Every Tuesday he would have open doors, and the song pluggers — and sometimes the composers themselves — would line up. And he had great ears — he would say, "There's already been a novelty number about cattle, so we can't do that this week." He had his finger on the ear of American listeners, for good or ill, in that period.

Something interesting about Mitch Miller: I don't think that his face ever appeared on television in my household without my father remarking, "You know, he's a great classical oboist." Yet he seemed to prefer the cheap, overdubbed, childish novelty song to something more sophisticated.

Well, yes and no. People like Frank Sinatra and Tony Bennett have subsequently cast him as the villain, in much the same terms that you just used. And I think it's definitely true that he did not see popular music as an art form, but a commercial entity; I think, to him, classical music was the only kind of artistic music.

But, that said, he really invented the modern role of "record producer." All Tony Bennett's hits of the '50s, and "Come On-a My House" by Rosemary Clooney, he produced in every sense of the word — with sound effects and overdubbing and really, in its production if not the music, quite sophisticated effects.

The subtitle of your book is The Death of Tin Pan Alley and the Rebirth of the Great American Song. Talk about rebirth a bit: Yes, the popular song is in decline by the early '50s, but it's hardly the end of the story.

Not at all — in fact, in my view there's two rebirths of the Great American Song. One is in that period of the mid-to-late '50s and into the early '60s. Of course, 1955 was kind of ground zero of rock 'n' roll — Elvis came, "Rock Around the Clock," followed by Chuck Berry, Little Richard, etc. — and all of a sudden that attracted a great amount of attention, especially from younger listeners. But in the sort of shadow of that, this notion of the Great American Songbook emerged. Frank Sinatra, Mabel Mercer, Tony Bennett, Mel Tormé — great interpreters started really concentrating on that earlier work, the 1925-to-1945 period, and that continues to this day.

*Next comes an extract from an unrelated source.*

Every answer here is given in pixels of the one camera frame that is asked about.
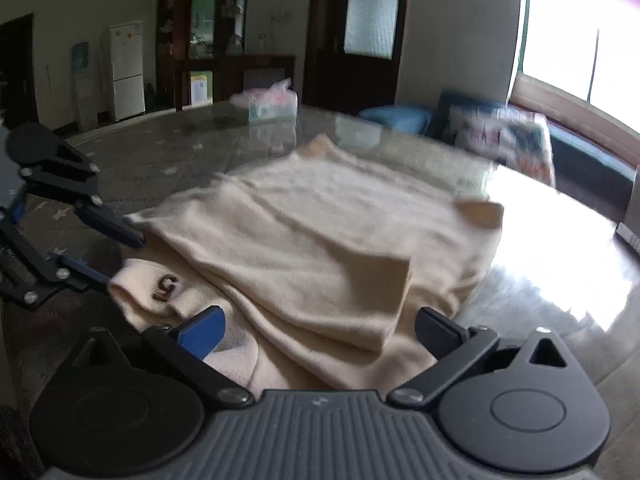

The other rebirth is before The Beatles. That early '60s period turns out to be a sort of ground zero for another kind of great song. So you have Brian Wilson in California writing "Caroline, No," Willie Nelson in Nashville with "Crazy," all those great writers in Detroit. And these songs were not so much jazz-based as the early ones were — they came out of R&B, folk and country. But they have turned out to be just as memorable and just as long-standing.